:: Exercise directions ::
Produce a word-for-word copy of the listing below without its pictures.

:: Data supplied ::
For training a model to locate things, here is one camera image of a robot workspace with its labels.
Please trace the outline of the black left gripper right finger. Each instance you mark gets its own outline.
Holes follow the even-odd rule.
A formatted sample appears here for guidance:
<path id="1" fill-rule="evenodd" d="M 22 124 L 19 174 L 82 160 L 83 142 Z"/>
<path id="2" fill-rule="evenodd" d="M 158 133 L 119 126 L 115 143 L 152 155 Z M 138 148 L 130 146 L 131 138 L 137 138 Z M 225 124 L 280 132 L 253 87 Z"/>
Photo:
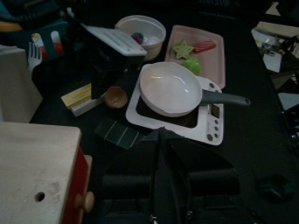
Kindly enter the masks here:
<path id="1" fill-rule="evenodd" d="M 177 224 L 253 224 L 238 197 L 238 175 L 228 160 L 165 128 L 160 128 L 160 151 Z"/>

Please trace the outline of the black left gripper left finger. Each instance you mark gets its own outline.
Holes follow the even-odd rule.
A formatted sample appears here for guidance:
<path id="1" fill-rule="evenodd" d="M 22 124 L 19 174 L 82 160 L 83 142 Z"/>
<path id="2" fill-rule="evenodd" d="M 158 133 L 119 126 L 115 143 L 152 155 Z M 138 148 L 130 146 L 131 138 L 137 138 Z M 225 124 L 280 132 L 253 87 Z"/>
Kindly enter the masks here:
<path id="1" fill-rule="evenodd" d="M 99 224 L 157 224 L 154 172 L 158 130 L 139 136 L 107 161 L 98 192 Z"/>

:: Written solution ::
For training a model to locate things, here is one camera image of a robot workspace with its labels.
Please trace the outline of the black left gripper right finger. Each instance you mark gets its own outline.
Holes follow the even-odd rule.
A formatted sample appears here for guidance:
<path id="1" fill-rule="evenodd" d="M 22 124 L 19 174 L 82 160 L 83 142 Z"/>
<path id="2" fill-rule="evenodd" d="M 158 133 L 119 126 L 115 143 L 152 155 Z M 138 148 L 130 146 L 131 138 L 137 138 Z M 225 124 L 280 132 L 253 87 Z"/>
Photo:
Kindly enter the masks here:
<path id="1" fill-rule="evenodd" d="M 177 224 L 253 224 L 238 197 L 238 175 L 228 160 L 165 128 L 160 128 L 160 151 Z"/>

Please trace the outline of the black left gripper left finger. Each instance you mark gets its own outline.
Holes follow the even-odd rule.
A formatted sample appears here for guidance:
<path id="1" fill-rule="evenodd" d="M 22 124 L 19 174 L 82 160 L 83 142 Z"/>
<path id="2" fill-rule="evenodd" d="M 158 133 L 119 126 L 115 143 L 152 155 Z M 138 148 L 130 146 L 131 138 L 137 138 Z M 225 124 L 280 132 L 253 87 Z"/>
Kindly enter the masks here:
<path id="1" fill-rule="evenodd" d="M 99 224 L 157 224 L 154 172 L 158 130 L 139 136 L 107 161 L 98 192 Z"/>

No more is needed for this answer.